Whenever a line below includes the word "white", copy that line.
..............................
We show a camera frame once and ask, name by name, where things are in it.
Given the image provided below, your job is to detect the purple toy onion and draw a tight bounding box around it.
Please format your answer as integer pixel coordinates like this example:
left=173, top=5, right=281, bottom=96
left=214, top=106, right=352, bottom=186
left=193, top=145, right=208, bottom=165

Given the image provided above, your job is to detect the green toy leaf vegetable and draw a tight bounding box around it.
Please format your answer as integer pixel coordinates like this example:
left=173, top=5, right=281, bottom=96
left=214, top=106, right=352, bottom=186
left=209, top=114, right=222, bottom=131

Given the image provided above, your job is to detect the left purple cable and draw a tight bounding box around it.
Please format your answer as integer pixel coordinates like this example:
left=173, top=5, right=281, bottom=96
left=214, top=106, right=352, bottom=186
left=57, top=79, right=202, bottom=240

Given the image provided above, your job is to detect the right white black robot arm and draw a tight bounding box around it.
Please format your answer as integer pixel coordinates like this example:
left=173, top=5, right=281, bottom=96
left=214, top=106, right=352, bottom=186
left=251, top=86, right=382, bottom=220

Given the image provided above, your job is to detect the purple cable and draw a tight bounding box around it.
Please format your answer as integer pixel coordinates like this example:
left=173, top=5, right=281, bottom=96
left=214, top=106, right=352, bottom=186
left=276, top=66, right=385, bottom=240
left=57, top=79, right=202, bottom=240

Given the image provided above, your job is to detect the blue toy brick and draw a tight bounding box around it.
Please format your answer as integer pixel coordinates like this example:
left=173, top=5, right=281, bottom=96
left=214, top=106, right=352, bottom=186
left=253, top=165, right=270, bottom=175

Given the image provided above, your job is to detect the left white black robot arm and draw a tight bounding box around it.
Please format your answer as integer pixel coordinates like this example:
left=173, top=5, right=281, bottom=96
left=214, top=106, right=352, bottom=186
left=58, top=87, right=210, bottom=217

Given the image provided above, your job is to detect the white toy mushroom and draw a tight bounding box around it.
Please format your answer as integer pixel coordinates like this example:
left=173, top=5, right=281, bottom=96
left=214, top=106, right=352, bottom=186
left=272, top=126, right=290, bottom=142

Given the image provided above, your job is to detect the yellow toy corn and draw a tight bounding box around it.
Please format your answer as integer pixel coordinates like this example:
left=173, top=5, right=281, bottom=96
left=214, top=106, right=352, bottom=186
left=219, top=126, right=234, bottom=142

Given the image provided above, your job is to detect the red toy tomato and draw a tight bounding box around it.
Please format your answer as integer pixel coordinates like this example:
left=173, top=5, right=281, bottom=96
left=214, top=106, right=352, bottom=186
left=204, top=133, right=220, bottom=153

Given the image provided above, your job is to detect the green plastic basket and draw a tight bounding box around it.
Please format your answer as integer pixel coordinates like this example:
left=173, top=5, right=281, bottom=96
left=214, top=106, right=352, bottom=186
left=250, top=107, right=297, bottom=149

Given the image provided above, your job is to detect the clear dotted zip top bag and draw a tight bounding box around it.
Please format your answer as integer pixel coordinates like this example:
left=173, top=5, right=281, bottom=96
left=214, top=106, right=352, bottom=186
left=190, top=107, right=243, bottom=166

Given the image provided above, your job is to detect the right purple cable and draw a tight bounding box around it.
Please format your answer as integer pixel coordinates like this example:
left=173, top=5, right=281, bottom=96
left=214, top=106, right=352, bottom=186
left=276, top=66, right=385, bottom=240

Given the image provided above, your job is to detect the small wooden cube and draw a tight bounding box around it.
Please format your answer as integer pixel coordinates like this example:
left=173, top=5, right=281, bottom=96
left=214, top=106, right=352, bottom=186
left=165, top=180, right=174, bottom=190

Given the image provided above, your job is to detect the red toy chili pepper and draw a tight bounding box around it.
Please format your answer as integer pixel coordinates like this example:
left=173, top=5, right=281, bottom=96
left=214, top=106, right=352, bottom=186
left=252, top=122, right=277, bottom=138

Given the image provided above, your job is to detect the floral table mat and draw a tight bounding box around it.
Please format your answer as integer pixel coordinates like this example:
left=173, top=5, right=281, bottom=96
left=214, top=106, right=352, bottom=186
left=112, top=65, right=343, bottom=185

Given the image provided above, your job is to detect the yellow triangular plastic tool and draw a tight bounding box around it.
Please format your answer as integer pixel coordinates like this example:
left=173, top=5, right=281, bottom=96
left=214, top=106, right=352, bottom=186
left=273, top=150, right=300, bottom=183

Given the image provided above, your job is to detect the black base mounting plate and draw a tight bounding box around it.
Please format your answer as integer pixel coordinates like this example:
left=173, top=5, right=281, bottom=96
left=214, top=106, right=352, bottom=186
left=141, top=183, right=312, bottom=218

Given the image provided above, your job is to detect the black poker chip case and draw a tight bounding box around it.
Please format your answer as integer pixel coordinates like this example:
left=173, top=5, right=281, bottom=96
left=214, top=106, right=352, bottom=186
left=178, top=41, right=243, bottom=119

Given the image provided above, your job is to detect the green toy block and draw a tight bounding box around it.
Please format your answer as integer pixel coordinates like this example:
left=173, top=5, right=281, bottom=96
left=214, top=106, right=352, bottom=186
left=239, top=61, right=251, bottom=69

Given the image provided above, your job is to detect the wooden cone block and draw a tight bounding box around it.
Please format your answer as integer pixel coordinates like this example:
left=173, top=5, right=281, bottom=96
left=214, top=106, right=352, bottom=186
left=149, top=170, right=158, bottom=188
..............................
Finished task —
Given the image provided above, your job is to detect the right white black robot arm and draw a tight bounding box around it.
Given the image provided above, your job is to detect the left white black robot arm and draw a tight bounding box around it.
Given the image provided above, your job is to detect the white toy mushroom and draw a tight bounding box around it.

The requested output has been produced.